■ **What needs to be done**: Reproduce nothing but the lines from the start of the material through the line that includes "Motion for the", both ends included, and omit every picture.

■ **Data segment**:
-------
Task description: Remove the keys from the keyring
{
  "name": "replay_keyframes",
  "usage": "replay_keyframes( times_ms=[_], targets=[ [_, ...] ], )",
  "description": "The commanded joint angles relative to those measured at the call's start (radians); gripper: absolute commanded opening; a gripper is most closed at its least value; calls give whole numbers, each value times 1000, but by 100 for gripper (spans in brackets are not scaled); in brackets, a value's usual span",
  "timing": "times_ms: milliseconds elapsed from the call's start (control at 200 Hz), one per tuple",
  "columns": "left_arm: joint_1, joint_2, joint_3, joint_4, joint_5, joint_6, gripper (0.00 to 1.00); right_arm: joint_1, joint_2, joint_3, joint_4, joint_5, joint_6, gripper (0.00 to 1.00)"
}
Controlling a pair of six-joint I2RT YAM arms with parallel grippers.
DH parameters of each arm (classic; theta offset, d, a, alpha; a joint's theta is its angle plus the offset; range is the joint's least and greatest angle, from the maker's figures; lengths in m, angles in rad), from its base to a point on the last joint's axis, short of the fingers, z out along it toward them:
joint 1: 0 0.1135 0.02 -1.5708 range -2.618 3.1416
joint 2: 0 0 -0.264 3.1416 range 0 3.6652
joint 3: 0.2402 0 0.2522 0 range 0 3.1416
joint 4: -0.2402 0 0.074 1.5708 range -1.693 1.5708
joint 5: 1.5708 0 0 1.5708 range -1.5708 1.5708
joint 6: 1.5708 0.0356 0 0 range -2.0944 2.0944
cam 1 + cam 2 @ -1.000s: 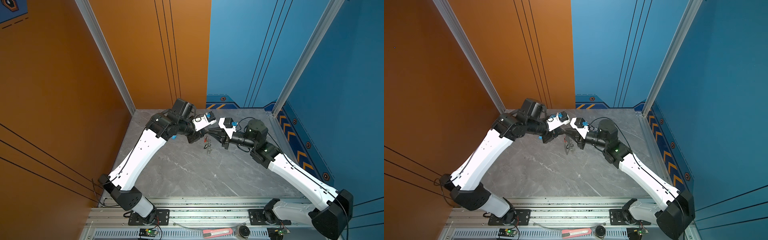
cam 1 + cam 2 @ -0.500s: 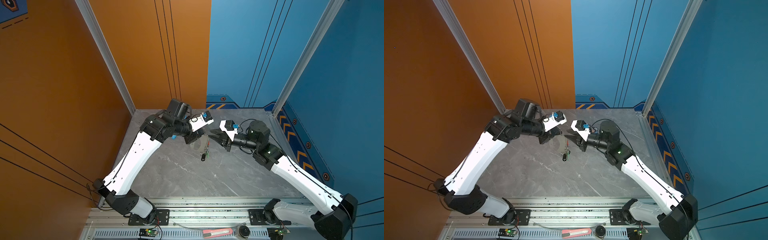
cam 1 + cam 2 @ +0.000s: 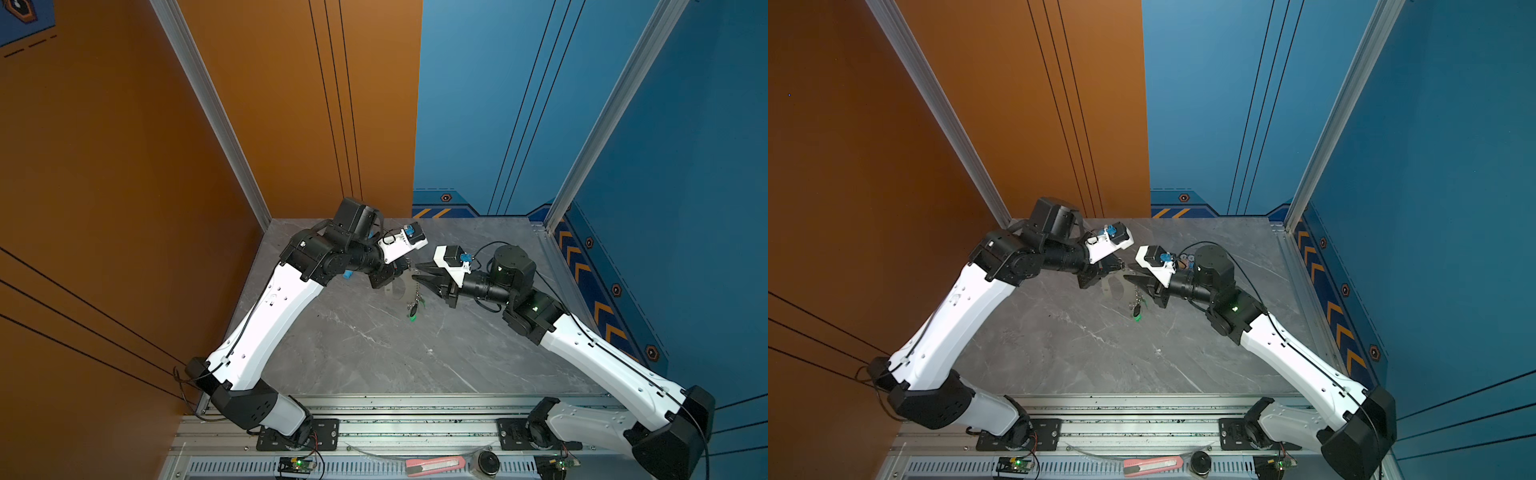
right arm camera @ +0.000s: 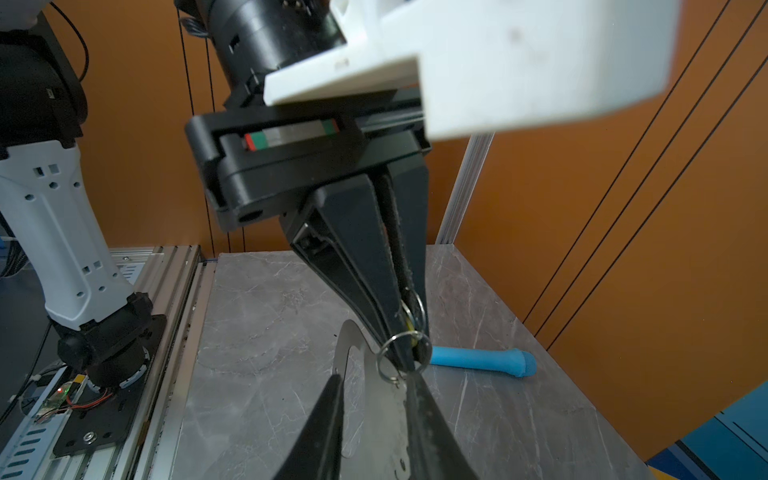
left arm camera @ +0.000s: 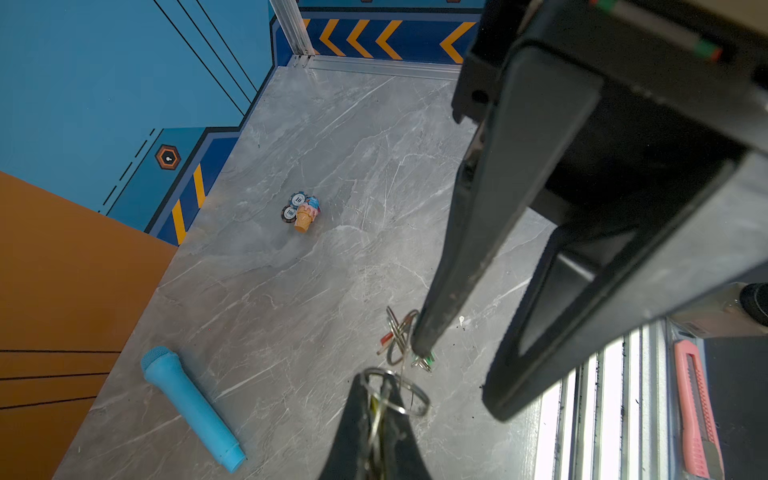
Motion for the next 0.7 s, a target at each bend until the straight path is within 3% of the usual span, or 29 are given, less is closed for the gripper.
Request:
replay_keyframes(
  times_ms=[0,220,420,696],
  targets=[
    [0,-2,11,7,-11,-24,0,18,8,-12,37,59,-20,28],
    [-2,1,15,8,-4,-14,0,23,12,-42,135,133,27,38],
    [-6,-15,-2,9,-46,70,0,-30,-4,-39,127,29,82,43],
    [-21,-25,-27,9,-109,207,0,-115,13,1,71,-61,94,41]
  ],
)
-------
■ **Problem solution**:
Task description: Remove the keys from the keyring
{
  "name": "replay_keyframes",
  "usage": "replay_keyframes( times_ms=[_], targets=[ [_, ...] ], )",
  "description": "The commanded joint angles relative to those measured at the call's start (radians); gripper: absolute commanded opening; a gripper is most closed at its least value; calls give whole numbers, each value times 1000, but by 100 for gripper (spans in brackets are not scaled); in brackets, a value's usual span",
  "timing": "times_ms: milliseconds elapsed from the call's start (control at 200 Hz), one per tuple",
  "columns": "left_arm: joint_1, joint_2, joint_3, joint_4, joint_5, joint_6, gripper (0.00 to 1.00); right_arm: joint_1, joint_2, joint_3, joint_4, joint_5, joint_6, gripper (0.00 to 1.00)"
}
Controlling a pair of six-joint I2RT YAM arms with parallel grippers.
DH parameters of each arm (classic; theta offset, d, a, alpha; a joint's theta is its angle plus the offset; range is the joint's least and greatest angle, from the maker's figures; lengths in m, angles in rad), from its base to a point on the last joint's axis, short of the fingers, z out along it toward them:
joint 1: 0 0.1135 0.02 -1.5708 range -2.618 3.1416
joint 2: 0 0 -0.264 3.1416 range 0 3.6652
joint 3: 0.2402 0 0.2522 0 range 0 3.1416
joint 4: -0.2402 0 0.074 1.5708 range -1.693 1.5708
joint 5: 1.5708 0 0 1.5708 range -1.5708 1.5708
joint 6: 1.5708 0.0356 0 0 range -2.0944 2.0944
cam 1 + cam 2 @ -1.000s: 
cam 1 + cam 2 @ -0.500s: 
cam 1 + cam 2 @ +0.000s: 
right arm camera @ +0.000s: 
left arm camera @ +0.000s: 
Motion for the next 0.7 s, a target at each bend until the straight path is within 3% of the usual span, or 29 are given, less is closed for the gripper.

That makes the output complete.